Regular Expressions - `Examples`

Simple Expressions

The simplest form of a regular expression is a single ordinary character that matches itself in the search string. For example, a single-character pattern like A will always match the letter A wherever it appears in the search string. Here are some examples of single-character regular expression patterns:

/a/
/7/
/M/

Multiple single-character expressions can be combined to form larger expressions. For example, the following regular expression combines the single-character expressions: a, 7, and M.

/a7M/

Note that there is no concatenation operator. Simply type one character followed by another.

Character Matching

The dot . matches various printable or non-printable characters in the string, except for the newline characters \n and \r. The following regular expression matches aac, abc, acc, adc, etc., as well as a1c, a2c, a-c, and a#c:

/a.c/

To match a string containing a filename where the period . is part of the input string, precede the period in the regular expression with a backslash \ character. For example, the following regular expression matches filename.ext:

/filename\.ext/

These expressions only allow you to match "any" single character. You might need to match specific groups of characters from a list. For example, you might need to find chapter titles represented by numbers (Chapter 1, Chapter 2, etc.).

A Reasonable Username Regular Expression

A username can contain the following types of characters:

1. 26 uppercase and lowercase English letters represented as a-zA-Z.
1. Digits represented as 0-9.
1. Underscores represented as _.
1. Hyphens represented as -.

A username consists of multiple letters, digits, underscores, and hyphens, so the + symbol is used to indicate one or more occurrences.

Based on the above conditions, the expression for a username can be:

[a-zA-Z0-9_-]+

Example

var str = "abc123-_def";
var patt = /[a-zA-Z0-9_-]+/;
document.write(str.match(patt));

The following marked text is the matched expression: abc123-_def

If hyphens are not needed:

[a-zA-Z0-9_]+

Example

var str = "abc123def";
var str2 = "abc123_def";
var patt = /[a-zA-Z0-9_]+/;
document.write(str.match(patt));
document.write(str2.match(patt));

The following marked text is the matched expression: abc123def``abc123_def

Matching HTML Tags and Content

The following regular expression is used to match an iframe tag:

/&lt;iframe(([\s\S])*?)<\/iframe>/

To match other tags, replace iframe.

To match a div tag with id="mydiv":

/&lt;div id="mydiv"(([\s\S])*?)<\/div>/

To match all img tags:

Example

/&lt;img.*?src="(.*?)".*?\/?>/gi

Bracket Expressions

To create a list of characters to match, place one or more single characters inside square brackets [ ]. When characters are enclosed in brackets, the list is called a "bracket expression." As with any other position, ordinary characters inside brackets represent themselves, matching themselves once in the input text.
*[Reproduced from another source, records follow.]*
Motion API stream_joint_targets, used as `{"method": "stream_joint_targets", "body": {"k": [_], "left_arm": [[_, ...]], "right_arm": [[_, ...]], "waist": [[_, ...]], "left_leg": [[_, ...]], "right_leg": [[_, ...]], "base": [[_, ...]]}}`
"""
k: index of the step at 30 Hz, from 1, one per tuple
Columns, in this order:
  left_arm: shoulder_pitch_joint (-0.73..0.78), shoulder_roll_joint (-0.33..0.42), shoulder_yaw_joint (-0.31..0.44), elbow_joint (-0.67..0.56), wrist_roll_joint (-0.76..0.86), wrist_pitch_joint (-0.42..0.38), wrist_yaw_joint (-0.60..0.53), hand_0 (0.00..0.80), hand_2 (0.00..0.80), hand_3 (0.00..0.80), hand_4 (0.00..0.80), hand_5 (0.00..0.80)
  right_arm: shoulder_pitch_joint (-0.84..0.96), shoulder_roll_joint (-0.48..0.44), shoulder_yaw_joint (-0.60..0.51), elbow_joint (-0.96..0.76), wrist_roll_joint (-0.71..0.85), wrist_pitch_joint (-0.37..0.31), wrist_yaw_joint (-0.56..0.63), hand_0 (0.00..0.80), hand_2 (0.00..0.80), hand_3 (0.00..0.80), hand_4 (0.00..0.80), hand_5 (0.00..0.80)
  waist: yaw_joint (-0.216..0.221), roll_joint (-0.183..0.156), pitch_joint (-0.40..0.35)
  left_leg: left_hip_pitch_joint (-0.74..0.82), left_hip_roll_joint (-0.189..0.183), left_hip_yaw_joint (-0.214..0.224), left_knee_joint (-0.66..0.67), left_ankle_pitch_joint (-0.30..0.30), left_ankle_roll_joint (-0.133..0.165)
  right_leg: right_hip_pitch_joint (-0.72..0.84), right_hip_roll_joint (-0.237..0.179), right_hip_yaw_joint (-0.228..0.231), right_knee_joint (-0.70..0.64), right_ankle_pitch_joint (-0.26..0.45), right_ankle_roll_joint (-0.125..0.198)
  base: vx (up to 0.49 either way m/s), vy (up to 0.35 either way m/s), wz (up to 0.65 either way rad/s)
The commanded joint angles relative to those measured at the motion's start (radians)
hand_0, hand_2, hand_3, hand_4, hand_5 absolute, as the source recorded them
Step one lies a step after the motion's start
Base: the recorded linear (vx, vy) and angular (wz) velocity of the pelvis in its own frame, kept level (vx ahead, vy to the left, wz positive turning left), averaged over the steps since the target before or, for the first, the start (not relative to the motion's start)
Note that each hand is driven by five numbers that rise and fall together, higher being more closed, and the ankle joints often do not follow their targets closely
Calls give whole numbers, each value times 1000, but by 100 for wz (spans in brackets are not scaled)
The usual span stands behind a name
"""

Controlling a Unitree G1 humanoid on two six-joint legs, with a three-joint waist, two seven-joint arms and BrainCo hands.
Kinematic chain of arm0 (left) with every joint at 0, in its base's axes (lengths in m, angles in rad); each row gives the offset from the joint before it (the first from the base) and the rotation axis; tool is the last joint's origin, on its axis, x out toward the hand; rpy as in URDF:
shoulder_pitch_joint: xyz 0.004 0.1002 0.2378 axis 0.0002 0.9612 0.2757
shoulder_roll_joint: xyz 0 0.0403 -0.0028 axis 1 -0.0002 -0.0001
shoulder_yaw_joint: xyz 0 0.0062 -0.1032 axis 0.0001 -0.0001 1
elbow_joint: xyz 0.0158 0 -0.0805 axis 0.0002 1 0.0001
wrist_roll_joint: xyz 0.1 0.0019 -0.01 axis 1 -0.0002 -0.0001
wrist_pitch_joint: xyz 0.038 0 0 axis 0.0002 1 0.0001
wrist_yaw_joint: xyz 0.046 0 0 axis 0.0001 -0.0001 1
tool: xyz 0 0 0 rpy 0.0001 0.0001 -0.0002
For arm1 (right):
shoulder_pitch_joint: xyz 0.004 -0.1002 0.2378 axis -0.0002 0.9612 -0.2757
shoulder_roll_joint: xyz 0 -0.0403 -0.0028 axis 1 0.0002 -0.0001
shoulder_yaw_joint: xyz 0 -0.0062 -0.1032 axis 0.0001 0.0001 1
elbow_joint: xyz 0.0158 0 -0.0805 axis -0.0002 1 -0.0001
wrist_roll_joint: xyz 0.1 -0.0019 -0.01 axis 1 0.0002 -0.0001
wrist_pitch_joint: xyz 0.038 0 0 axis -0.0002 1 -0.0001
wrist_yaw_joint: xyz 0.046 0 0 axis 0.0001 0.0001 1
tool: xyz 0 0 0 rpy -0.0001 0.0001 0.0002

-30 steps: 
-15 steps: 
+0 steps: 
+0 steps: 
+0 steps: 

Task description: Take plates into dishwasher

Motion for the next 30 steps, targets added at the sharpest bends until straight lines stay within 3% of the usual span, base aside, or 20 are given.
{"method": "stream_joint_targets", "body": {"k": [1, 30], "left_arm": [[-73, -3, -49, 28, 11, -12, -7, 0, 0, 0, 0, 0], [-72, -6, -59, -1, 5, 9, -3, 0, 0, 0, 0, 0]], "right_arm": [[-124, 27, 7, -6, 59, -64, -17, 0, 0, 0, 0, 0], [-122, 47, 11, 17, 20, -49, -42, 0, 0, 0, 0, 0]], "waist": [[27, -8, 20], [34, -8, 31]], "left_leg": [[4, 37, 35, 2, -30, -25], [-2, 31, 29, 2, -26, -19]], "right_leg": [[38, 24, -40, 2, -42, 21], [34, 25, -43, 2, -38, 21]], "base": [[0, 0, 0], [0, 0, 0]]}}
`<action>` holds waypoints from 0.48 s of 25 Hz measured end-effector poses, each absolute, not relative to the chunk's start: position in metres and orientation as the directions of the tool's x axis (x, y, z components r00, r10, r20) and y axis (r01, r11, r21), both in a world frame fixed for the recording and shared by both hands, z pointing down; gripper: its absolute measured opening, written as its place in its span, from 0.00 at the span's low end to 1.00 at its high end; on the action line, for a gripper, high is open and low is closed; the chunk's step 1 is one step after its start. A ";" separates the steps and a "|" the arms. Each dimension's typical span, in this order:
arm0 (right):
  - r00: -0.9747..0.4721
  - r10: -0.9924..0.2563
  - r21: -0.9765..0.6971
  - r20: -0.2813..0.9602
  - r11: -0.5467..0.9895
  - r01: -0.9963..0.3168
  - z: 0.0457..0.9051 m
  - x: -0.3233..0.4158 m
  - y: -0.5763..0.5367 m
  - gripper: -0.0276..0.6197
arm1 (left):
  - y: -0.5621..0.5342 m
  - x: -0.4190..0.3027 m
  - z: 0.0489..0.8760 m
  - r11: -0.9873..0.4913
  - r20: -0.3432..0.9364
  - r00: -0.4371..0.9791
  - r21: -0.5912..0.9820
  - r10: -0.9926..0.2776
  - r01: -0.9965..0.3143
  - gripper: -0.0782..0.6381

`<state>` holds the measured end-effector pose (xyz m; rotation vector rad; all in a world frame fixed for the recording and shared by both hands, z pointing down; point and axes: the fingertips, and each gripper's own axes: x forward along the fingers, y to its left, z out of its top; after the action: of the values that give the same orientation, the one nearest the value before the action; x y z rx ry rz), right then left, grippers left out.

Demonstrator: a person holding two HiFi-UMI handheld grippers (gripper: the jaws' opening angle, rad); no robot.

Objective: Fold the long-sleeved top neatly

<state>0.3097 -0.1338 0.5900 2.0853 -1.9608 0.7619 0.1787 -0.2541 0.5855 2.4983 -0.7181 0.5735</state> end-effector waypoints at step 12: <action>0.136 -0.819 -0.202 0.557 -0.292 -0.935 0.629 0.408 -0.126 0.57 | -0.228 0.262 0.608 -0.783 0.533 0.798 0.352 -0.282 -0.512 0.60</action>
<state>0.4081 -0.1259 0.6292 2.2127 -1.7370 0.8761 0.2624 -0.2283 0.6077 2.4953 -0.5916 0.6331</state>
Most special characters lose their significance when they appear inside bracket expressions. However, there are some exceptions, such as:

If the ] character is not the first item, it ends the list. To match a ] character in the list, place it first, immediately after the opening [.
The \ character continues to act as an escape character. To match a \ character, use \\.

Characters enclosed in a bracket expression only match a single character in that position in the regular expression. The following regular expression matches Chapter 1, Chapter 2, Chapter 3, Chapter 4, and Chapter 5:

/Chapter [12345]/

Note that the position of the word Chapter and the space following it is fixed relative to the characters inside the brackets. The bracket expression specifies only the set of characters that match at the position immediately following the word Chapter and the space. This is the ninth character position.

To represent matching character groups using ranges instead of individual characters, use a hyphen - to separate the starting and ending characters of the range. The character value of the single character determines the relative order within the range. The following regular expression includes a range expression that is equivalent to the list shown above in the brackets.

/Chapter [1-5]/

When specifying ranges in this way, both the start and end values are included in the range. It is important to note that, according to the Unicode sorting order, the start value must come before the end value.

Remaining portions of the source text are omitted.